_Work request_
Every entry, from first to last, must be written out exactly.
===== Source information
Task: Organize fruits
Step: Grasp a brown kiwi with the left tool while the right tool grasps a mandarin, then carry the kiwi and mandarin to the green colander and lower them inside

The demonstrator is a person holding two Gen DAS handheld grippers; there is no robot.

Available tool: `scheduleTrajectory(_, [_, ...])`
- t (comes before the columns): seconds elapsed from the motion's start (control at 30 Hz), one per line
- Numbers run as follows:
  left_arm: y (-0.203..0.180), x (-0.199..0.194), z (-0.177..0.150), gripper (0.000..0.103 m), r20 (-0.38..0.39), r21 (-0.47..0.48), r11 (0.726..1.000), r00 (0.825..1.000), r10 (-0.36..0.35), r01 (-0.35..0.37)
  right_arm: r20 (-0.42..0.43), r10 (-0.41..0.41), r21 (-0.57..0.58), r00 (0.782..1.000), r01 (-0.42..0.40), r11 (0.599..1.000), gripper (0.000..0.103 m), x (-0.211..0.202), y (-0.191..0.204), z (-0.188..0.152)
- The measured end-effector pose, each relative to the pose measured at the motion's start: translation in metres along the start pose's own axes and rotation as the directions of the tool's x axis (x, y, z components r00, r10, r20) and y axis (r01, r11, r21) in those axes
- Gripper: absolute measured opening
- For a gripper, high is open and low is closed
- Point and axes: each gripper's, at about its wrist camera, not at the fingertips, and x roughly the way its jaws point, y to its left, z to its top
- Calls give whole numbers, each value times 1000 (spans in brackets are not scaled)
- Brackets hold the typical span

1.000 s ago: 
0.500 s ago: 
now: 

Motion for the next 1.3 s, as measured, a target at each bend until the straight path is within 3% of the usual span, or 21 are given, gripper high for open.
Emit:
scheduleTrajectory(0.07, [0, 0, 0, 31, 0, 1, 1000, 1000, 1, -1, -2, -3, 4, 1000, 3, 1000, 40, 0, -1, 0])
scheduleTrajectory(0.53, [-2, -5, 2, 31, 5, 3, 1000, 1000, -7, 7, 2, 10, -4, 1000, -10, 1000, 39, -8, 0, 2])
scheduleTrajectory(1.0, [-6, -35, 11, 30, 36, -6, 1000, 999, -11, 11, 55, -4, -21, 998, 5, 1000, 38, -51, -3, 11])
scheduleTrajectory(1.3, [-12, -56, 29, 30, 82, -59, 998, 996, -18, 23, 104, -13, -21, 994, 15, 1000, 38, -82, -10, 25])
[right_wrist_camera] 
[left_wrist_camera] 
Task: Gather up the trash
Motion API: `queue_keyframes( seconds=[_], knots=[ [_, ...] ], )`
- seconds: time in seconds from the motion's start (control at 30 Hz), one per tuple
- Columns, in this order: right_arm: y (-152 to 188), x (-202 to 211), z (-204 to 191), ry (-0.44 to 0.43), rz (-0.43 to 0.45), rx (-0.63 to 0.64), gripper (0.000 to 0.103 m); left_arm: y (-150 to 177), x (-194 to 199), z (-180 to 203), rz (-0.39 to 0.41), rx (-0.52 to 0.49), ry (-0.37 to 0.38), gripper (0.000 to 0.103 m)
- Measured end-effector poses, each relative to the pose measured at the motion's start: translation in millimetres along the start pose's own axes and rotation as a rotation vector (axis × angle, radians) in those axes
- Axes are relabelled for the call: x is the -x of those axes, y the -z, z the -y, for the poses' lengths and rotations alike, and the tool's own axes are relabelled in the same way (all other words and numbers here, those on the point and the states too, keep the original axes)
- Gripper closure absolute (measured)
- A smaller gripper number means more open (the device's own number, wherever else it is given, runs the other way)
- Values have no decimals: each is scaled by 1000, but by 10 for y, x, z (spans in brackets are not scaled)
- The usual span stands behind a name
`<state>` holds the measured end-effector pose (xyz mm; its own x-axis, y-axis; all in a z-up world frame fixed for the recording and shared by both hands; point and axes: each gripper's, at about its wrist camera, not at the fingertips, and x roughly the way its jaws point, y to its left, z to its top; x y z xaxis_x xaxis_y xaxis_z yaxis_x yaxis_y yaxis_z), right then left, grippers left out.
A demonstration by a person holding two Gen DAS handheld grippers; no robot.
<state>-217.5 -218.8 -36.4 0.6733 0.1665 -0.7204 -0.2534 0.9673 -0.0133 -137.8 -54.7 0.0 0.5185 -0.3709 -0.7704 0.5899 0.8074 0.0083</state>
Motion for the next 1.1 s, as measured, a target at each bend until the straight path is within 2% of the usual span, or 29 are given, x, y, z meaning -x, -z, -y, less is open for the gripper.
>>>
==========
_Task output_
Task: Organize fruits
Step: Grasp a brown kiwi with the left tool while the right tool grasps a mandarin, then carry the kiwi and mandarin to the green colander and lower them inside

The demonstrator is a person holding two Gen DAS handheld grippers; there is no robot.

Available tool: `scheduleTrajectory(_, [_, ...])`
- t (comes before the columns): seconds elapsed from the motion's start (control at 30 Hz), one per line
- Numbers run as follows:
  left_arm: y (-0.203..0.180), x (-0.199..0.194), z (-0.177..0.150), gripper (0.000..0.103 m), r20 (-0.38..0.39), r21 (-0.47..0.48), r11 (0.726..1.000), r00 (0.825..1.000), r10 (-0.36..0.35), r01 (-0.35..0.37)
  right_arm: r20 (-0.42..0.43), r10 (-0.41..0.41), r21 (-0.57..0.58), r00 (0.782..1.000), r01 (-0.42..0.40), r11 (0.599..1.000), gripper (0.000..0.103 m), x (-0.211..0.202), y (-0.191..0.204), z (-0.188..0.152)
- The measured end-effector pose, each relative to the pose measured at the motion's start: translation in metres along the start pose's own axes and rotation as the directions of the tool's x axis (x, y, z components r00, r10, r20) and y axis (r01, r11, r21) in those axes
- Gripper: absolute measured opening
- For a gripper, high is open and low is closed
- Point and axes: each gripper's, at about its wrist camera, not at the fingertips, and x roughly the way its jaws point, y to its left, z to its top
- Calls give whole numbers, each value times 1000 (spans in brackets are not scaled)
- Brackets hold the typical span

1.000 s ago: 
0.500 s ago: 
now: 

Motion for the next 1.3 s, as measured, a target at each bend until the straight path is within 3% of the usual span, or 21 are given, gripper high for open.
Emit:
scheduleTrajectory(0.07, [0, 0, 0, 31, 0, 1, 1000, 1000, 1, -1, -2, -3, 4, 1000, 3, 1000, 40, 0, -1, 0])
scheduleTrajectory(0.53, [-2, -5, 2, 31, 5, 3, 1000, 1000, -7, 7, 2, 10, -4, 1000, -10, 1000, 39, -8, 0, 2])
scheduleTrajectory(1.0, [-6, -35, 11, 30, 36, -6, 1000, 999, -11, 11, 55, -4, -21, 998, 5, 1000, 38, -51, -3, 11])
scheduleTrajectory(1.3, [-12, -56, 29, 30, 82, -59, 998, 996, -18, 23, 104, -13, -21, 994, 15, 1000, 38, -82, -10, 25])
[right_wrist_camera] 
[left_wrist_camera] 
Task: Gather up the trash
Motion API: `queue_keyframes( seconds=[_], knots=[ [_, ...] ], )`
- seconds: time in seconds from the motion's start (control at 30 Hz), one per tuple
- Columns, in this order: right_arm: y (-152 to 188), x (-202 to 211), z (-204 to 191), ry (-0.44 to 0.43), rz (-0.43 to 0.45), rx (-0.63 to 0.64), gripper (0.000 to 0.103 m); left_arm: y (-150 to 177), x (-194 to 199), z (-180 to 203), rz (-0.39 to 0.41), rx (-0.52 to 0.49), ry (-0.37 to 0.38), gripper (0.000 to 0.103 m)
- Measured end-effector poses, each relative to the pose measured at the motion's start: translation in millimetres along the start pose's own axes and rotation as a rotation vector (axis × angle, radians) in those axes
- Axes are relabelled for the call: x is the -x of those axes, y the -z, z the -y, for the poses' lengths and rotations alike, and the tool's own axes are relabelled in the same way (all other words and numbers here, those on the point and the states too, keep the original axes)
- Gripper closure absolute (measured)
- A smaller gripper number means more open (the device's own number, wherever else it is given, runs the other way)
- Values have no decimals: each is scaled by 1000, but by 10 for y, x, z (spans in brackets are not scaled)
- The usual span stands behind a name
`<state>` holds the measured end-effector pose (xyz mm; its own x-axis, y-axis; all in a z-up world frame fixed for the recording and shared by both hands; point and axes: each gripper's, at about its wrist camera, not at the fingertips, and x roughly the way its jaws point, y to its left, z to its top; x y z xaxis_x xaxis_y xaxis_z yaxis_x yaxis_y yaxis_z), right then left, grippers left out.
A demonstration by a person holding two Gen DAS handheld grippers; no robot.
<state>-217.5 -218.8 -36.4 0.6733 0.1665 -0.7204 -0.2534 0.9673 -0.0133 -137.8 -54.7 0.0 0.5185 -0.3709 -0.7704 0.5899 0.8074 0.0083</state>
Motion for the next 1.1 s, as measured, a target at each bend until the straight path is within 2% of the usual span, or 29 are given, x, y, z meaning -x, -z, -y, less is open for the gripper.
>>>

The exercise requires no further work.